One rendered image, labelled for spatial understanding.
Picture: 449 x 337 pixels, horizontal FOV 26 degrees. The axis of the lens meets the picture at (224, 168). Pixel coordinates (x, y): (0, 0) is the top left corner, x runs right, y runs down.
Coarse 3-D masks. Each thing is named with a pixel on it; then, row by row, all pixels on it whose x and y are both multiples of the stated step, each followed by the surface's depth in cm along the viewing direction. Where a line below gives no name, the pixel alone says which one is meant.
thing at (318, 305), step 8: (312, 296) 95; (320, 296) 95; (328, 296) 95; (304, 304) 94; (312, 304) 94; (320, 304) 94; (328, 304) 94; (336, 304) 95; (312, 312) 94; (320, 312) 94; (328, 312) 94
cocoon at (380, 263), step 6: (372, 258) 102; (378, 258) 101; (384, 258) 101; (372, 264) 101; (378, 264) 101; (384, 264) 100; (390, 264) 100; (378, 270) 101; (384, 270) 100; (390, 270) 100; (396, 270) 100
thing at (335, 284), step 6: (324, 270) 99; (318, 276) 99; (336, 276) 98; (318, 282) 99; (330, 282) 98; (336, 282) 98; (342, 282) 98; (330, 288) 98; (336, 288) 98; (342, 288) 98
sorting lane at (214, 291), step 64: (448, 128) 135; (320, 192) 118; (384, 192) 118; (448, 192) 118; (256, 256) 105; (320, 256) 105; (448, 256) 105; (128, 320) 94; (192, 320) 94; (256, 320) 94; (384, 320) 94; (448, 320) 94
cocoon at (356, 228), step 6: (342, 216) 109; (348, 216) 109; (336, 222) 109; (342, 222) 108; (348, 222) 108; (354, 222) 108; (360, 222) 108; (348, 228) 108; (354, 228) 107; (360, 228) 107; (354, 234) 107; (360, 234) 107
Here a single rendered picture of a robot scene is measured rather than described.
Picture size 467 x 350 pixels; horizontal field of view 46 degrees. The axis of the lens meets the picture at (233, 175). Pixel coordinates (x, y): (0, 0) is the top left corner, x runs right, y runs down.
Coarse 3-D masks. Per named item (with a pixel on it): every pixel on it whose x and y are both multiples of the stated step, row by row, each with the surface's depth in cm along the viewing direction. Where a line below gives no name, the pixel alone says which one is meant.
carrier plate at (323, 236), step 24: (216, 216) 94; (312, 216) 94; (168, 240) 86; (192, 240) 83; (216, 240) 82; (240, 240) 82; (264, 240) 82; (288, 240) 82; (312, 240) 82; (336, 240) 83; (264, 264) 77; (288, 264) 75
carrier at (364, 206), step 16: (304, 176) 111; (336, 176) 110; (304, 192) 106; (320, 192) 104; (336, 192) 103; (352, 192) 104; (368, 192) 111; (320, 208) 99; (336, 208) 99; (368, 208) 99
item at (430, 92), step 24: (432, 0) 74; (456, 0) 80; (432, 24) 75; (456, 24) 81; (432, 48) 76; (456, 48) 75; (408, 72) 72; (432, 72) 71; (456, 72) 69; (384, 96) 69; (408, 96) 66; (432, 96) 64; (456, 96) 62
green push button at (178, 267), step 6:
------------------------------------------------------------
Work to be completed - For each line of the entries that contains the word "horizontal", make a copy.

Reply -
Picture: 449 x 337 pixels, horizontal FOV 26 degrees. The axis of the lens meets the picture at (224, 168). Pixel coordinates (x, y): (0, 0) is the top left corner, x runs right, y runs down.
Picture size 467 x 350 pixels; horizontal field of view 46 degrees. The axis of the lens meets the picture at (233, 175). Pixel coordinates (x, y): (0, 0) is the top left corner, x runs right, y runs down.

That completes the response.